Lookup descriptions of tags:

> print(tags.description('nl-BE'));
['Dutch', 'Flemish', 'Belgium']

Lookup descriptions of a language subtag:

> print(tags.language('nl').description);
['Dutch', 'Flemish']

Lookup tags by description:

> language_subtags = tags.search('Flemish')
> print(language_subtags[0])
'nl'

Get the language subtag of a tag:

> print(repr(tags.tag('nl-BE').language))
'{"subtag": "nl", "record": {"Subtag": "nl", "Suppress-Script": "Latn", "Added": "2005-10-16", "Type": "language", "Description": ["Dutch", "Flemish"]}, "type": "language"}'

A redundant tag is a grandfathered registration whose individual subtags appear with the same semantic meaning in the registry [1]. A redundant tag has descriptions and can have a preferred tag.

> redundant_tag = tags.tag('es-419')
> print(redundant_tag.descriptions)
['Latin American Spanish']
> print(redundant_tag.valid)
True
> print(redundant_tag.region.description)
['Latin America and the Caribbean']
> print(redundant_tag.region.language)
['Spanish', 'Castilian']

The remainder of the previously registered tags are “grandfathered” [1]. Grandfathered tags cannot be parsed into subtags. A grandfathered tag has descriptions. Most grandfathered tags have valid perferred tags.

> grandfathered_tag = tags.tag('i-klingon')
> print(grandfathered_tag.descriptions)
['Klingon']
> print(grandfathered_tag.valid)
False
> print(grandfathered_tag.subtags)
[]
> print(grandfathered_tag.preferred)
tlh
> preferred_tag = grandfathered_tag.preferred
> print(preferred_tag.language.description)
['Klingon', 'tlhIngan-Hol']

For the complete api documentation see next chapter.

[1](1, 2) RFC 5646

API Documentation

Class tags

class language_tags.tags.tags[source]
static check(tag)[source]

Check if a string (hyphen-separated) tag is valid.

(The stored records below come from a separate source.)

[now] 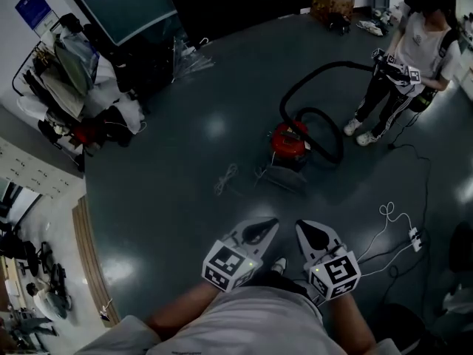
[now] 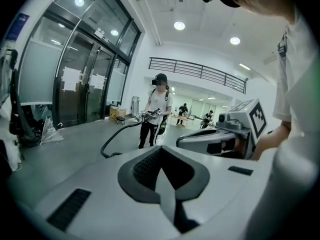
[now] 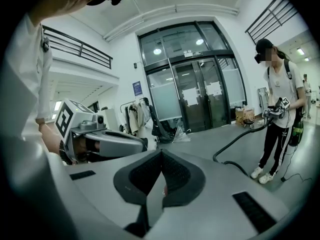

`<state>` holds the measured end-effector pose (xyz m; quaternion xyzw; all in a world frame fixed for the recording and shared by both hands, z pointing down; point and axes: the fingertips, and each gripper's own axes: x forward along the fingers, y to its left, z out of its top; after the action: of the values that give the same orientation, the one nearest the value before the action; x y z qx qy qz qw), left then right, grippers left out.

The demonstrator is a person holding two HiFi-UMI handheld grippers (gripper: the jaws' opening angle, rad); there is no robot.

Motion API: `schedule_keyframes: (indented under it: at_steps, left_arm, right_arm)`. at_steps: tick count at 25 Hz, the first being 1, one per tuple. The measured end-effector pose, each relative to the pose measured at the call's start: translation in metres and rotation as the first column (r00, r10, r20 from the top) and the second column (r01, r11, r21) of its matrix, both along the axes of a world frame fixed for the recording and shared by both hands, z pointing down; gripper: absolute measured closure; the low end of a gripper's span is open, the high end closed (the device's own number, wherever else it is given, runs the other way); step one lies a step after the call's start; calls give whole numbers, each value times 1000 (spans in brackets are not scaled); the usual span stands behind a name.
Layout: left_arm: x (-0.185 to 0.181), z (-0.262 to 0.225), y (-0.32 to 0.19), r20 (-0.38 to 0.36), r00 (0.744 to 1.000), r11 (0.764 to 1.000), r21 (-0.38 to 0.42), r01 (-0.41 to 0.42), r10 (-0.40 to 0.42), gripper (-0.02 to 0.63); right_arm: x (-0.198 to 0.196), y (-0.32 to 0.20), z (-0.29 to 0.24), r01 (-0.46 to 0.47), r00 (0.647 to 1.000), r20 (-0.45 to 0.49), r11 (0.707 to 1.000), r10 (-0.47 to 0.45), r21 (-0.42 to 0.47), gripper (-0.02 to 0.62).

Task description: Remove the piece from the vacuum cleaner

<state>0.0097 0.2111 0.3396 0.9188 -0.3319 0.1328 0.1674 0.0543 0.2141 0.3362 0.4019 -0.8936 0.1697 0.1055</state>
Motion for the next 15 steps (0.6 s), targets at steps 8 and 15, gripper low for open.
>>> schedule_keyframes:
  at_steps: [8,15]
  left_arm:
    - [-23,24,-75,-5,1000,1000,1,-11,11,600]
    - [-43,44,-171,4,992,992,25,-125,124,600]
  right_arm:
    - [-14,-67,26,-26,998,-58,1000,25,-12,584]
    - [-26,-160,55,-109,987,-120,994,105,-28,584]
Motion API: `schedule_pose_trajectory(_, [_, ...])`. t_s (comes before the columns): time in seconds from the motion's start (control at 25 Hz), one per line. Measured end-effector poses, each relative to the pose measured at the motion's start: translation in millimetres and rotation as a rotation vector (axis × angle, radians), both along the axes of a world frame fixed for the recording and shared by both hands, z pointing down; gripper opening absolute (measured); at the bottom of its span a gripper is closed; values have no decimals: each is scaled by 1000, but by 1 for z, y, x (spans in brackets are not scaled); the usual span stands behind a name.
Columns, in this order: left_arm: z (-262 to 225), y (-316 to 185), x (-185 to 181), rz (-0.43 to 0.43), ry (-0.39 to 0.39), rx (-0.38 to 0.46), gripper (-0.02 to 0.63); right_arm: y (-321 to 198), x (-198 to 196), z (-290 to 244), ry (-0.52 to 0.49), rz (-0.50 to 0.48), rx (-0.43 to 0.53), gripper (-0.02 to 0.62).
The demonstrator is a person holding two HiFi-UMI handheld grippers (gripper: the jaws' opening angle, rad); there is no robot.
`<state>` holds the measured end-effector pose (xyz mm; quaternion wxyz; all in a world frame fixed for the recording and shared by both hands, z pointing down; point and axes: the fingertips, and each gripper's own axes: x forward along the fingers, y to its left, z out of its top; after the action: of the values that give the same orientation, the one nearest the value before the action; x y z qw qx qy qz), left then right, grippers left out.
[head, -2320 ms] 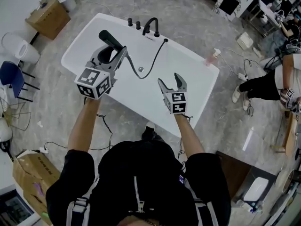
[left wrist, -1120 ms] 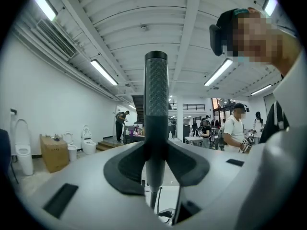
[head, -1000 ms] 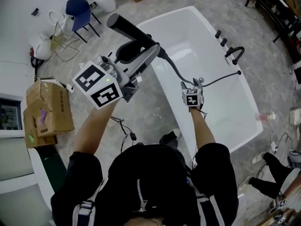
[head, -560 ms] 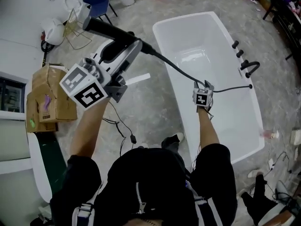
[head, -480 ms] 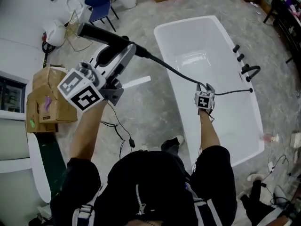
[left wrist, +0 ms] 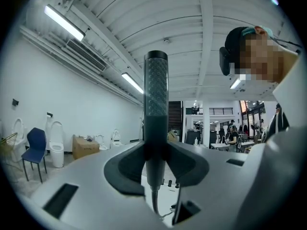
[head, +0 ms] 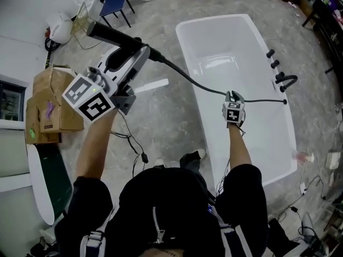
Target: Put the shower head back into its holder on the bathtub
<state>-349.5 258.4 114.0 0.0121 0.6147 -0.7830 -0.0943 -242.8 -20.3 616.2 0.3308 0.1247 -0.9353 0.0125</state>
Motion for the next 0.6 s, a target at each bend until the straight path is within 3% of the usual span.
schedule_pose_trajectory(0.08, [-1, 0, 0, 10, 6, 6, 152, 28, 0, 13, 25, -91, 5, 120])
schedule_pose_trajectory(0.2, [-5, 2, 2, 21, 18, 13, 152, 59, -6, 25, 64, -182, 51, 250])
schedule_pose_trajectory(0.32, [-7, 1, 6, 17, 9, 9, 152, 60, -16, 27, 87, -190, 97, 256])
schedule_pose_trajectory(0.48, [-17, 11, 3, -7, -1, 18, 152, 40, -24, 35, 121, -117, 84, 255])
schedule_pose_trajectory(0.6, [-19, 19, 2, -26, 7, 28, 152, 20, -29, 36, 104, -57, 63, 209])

Parameters:tag (str) – (hyphen-separated) tag.
Returns:bool – True if valid.
static date()[source]

Get the file date of the underlying data as a string.

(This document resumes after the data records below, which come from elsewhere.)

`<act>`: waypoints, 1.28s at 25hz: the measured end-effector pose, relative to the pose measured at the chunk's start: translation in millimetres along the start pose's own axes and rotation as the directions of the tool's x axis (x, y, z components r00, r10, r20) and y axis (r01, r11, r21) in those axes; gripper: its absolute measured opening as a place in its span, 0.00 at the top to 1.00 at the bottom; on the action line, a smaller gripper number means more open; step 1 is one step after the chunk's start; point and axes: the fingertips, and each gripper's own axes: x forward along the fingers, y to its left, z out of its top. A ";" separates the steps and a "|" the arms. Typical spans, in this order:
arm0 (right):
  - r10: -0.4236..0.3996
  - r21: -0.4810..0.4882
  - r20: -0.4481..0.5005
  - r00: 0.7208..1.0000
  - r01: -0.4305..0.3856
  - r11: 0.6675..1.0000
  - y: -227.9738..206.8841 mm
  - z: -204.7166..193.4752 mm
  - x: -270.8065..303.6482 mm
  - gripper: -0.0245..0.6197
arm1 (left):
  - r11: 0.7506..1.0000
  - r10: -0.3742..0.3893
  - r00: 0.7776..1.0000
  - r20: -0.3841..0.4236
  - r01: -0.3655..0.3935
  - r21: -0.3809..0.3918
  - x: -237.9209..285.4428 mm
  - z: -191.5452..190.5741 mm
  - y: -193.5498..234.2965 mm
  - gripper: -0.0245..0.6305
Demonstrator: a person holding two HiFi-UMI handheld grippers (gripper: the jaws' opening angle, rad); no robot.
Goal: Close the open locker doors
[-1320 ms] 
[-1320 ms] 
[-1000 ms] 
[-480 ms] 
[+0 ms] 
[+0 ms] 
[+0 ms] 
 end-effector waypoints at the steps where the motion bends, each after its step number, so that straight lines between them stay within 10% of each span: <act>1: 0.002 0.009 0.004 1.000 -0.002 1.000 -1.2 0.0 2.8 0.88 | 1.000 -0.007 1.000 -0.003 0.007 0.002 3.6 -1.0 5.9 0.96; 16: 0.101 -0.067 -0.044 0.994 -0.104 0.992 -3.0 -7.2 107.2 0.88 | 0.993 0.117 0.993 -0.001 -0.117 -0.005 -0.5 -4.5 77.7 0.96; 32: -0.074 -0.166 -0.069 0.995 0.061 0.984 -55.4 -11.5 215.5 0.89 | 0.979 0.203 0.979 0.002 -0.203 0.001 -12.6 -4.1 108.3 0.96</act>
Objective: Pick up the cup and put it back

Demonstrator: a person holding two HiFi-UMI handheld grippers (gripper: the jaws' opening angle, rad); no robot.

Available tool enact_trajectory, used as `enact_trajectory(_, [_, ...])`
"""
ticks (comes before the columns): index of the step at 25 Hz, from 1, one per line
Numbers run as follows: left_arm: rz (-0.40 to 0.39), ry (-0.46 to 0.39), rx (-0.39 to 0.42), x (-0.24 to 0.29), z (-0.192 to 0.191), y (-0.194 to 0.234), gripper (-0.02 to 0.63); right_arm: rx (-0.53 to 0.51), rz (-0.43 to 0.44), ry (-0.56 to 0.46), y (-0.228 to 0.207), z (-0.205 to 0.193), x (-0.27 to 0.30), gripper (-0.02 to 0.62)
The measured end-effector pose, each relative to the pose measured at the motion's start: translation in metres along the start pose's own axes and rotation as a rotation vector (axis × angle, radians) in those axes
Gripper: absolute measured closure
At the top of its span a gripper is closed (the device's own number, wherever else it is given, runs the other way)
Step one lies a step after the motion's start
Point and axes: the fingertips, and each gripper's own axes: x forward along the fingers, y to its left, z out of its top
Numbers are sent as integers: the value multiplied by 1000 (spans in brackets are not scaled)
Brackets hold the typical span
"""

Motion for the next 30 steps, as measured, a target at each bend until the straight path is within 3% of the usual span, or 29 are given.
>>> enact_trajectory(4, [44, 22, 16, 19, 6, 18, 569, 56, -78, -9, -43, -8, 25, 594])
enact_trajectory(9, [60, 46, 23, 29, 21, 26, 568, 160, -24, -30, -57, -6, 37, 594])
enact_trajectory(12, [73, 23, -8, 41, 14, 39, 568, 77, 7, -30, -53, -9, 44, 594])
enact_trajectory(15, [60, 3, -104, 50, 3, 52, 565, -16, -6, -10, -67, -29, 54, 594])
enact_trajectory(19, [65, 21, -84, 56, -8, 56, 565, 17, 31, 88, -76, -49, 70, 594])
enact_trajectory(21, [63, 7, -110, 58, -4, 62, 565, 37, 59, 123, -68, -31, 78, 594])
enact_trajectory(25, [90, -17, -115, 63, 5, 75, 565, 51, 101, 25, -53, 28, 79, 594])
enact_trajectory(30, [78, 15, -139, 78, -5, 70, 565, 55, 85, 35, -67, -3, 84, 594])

Returns:date as string (for example: ‘2014-03-27’).
static description(tag)[source]

Gets a list of descriptions given the tag.

Parameters:tag (str) – (hyphen-separated) tag.
Returns:list of string descriptions. The return list can be empty.
static filter(subtags)[source]

Get a list of non-existing string subtag(s) given the input string subtag(s).

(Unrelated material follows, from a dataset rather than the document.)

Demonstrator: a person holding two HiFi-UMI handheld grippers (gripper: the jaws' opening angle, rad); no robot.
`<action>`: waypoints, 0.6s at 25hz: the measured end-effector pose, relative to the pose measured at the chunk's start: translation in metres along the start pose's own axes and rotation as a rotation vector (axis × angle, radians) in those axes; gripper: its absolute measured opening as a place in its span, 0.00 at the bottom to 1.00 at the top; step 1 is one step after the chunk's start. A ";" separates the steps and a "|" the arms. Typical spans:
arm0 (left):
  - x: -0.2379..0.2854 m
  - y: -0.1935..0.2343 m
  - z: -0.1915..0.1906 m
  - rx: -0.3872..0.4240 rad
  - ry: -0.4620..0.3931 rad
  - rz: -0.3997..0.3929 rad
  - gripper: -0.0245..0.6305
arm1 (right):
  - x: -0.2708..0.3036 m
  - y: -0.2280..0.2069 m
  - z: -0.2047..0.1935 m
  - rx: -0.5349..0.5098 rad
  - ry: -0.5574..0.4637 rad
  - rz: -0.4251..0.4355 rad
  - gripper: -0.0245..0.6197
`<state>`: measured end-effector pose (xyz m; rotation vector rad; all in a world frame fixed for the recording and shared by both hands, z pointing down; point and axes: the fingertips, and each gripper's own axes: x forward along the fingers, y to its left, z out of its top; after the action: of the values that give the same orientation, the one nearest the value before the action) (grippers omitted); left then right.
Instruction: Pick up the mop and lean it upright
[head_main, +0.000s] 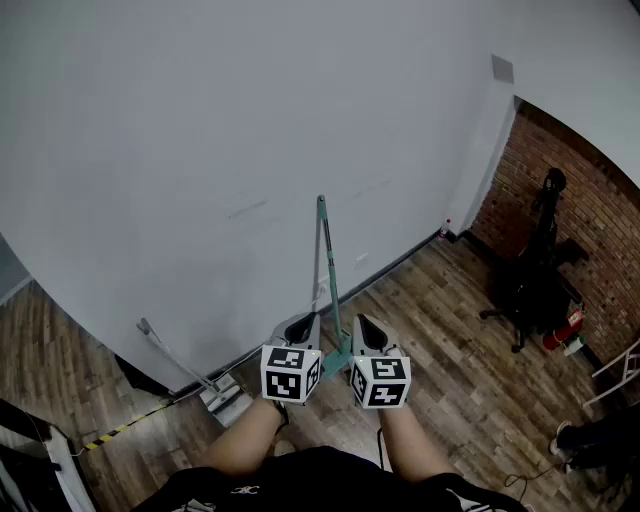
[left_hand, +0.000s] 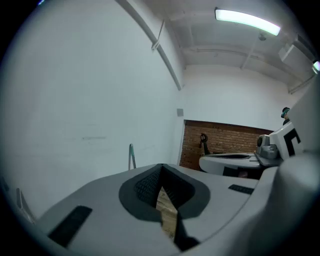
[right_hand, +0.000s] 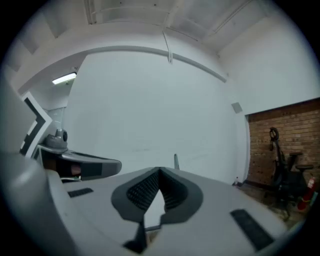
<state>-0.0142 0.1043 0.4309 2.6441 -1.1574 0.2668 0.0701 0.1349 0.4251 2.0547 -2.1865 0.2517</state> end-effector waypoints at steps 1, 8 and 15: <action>0.003 0.002 0.002 0.003 -0.003 0.003 0.03 | 0.004 0.000 0.001 -0.004 0.001 0.003 0.06; 0.008 0.019 0.000 -0.054 0.006 -0.008 0.03 | 0.016 0.005 0.002 0.009 0.000 0.013 0.06; 0.011 0.036 0.000 -0.056 0.009 -0.017 0.03 | 0.031 0.019 0.000 0.004 0.012 0.019 0.06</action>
<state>-0.0332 0.0732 0.4391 2.6005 -1.1232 0.2396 0.0490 0.1062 0.4306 2.0297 -2.2009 0.2700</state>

Parameters:subtags – string subtag or a list of string subtags.
Returns:list of non-existing string subtags. The return list can be empty.
static language(subtag)[source]

Get a language language_tags.Subtag.Subtag of the subtag string.

Parameters:subtag (str) – subtag.
Returns:language language_tags.Subtag.Subtag if exists, otherwise None.
static languages(macrolanguage)[source]

Get a list of language_tags.Subtag.Subtag objects given the string macrolanguage.

Parameters:macrolanguage (string) – subtag macrolanguage.
Returns:a list of the macrolanguage language_tags.Subtag.Subtag objects.
Raises:Exception – if the macrolanguage does not exists.
static region(subtag)[source]

Get a region language_tags.Subtag.Subtag of the subtag string.

Parameters:subtag (str) – subtag.
Returns:region language_tags.Subtag.Subtag if exists, otherwise None.
static search(description, all=False)[source]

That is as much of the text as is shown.